→ What the exercise asks
Would you return the listing that follows exactly, leaving its pictures behind?

※ ※ ※

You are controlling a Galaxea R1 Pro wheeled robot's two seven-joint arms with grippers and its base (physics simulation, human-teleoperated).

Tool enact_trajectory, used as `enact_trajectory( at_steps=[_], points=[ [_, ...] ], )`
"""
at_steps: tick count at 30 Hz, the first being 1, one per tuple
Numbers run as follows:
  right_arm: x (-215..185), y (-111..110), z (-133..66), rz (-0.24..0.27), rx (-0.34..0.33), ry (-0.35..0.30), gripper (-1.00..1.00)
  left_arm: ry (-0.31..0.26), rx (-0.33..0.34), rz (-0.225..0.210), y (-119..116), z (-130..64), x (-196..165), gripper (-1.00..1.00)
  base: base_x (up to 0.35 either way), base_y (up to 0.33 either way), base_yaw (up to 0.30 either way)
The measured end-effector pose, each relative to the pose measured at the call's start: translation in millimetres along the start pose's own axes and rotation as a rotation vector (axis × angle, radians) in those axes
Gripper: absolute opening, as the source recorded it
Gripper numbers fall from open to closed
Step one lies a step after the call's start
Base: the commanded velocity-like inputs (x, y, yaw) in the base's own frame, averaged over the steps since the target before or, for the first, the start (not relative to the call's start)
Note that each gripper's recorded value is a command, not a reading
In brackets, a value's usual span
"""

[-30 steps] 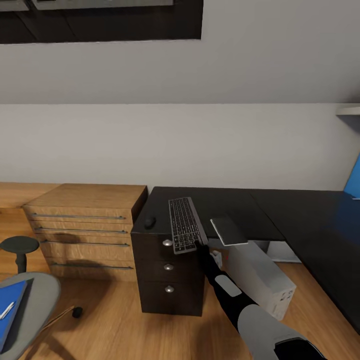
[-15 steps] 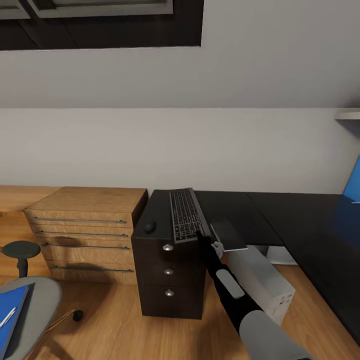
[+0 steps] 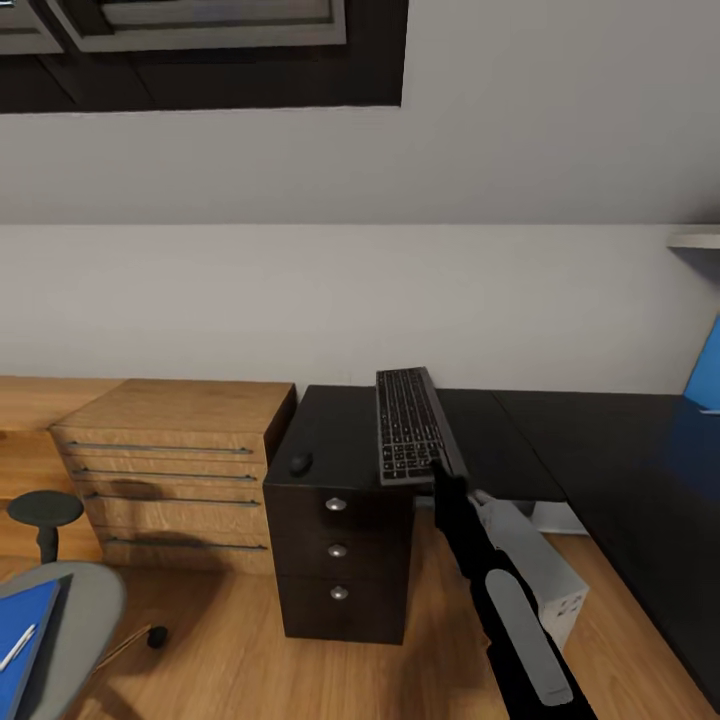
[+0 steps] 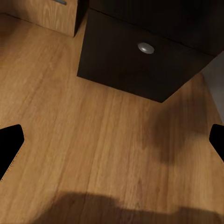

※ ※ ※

→ Output of the exercise
You are controlling a Galaxea R1 Pro wheeled robot's two seven-joint arms with grippers and its base (physics simulation, human-teleoperated).

Tool enact_trajectory, used as `enact_trajectory( at_steps=[_], points=[ [_, ...] ], )`
"""
at_steps: tick count at 30 Hz, the first being 1, one per tuple
Numbers run as follows:
  right_arm: x (-215..185), y (-111..110), z (-133..66), rz (-0.24..0.27), rx (-0.34..0.33), ry (-0.35..0.30), gripper (-1.00..1.00)
  left_arm: ry (-0.31..0.26), rx (-0.33..0.34), rz (-0.225..0.210), y (-119..116), z (-130..64), x (-196..165), gripper (-1.00..1.00)
  base: base_x (up to 0.35 either way), base_y (up to 0.33 either way), base_yaw (up to 0.30 either way)
The measured end-effector pose, each relative to the pose measured at the call's start: translation in millimetres along the start pose's own axes and rotation as a rotation vector (axis × angle, radians) in those axes
Gripper: absolute opening, as the source recorded it
Gripper numbers fall from open to closed
Step one lies a step after the call's start
Base: the commanded velocity-like inputs (x, y, yaw) in the base's own frame, averaged over the steps since the target before or, for the first, the start (not relative to the call's start)
Note that each gripper's recorded value is a command, not a reading
In brackets, a value's usual span
"""

[-30 steps] 
[-15 steps] 
[+0 steps] 
[+0 steps] 

No further output is needed for this exercise.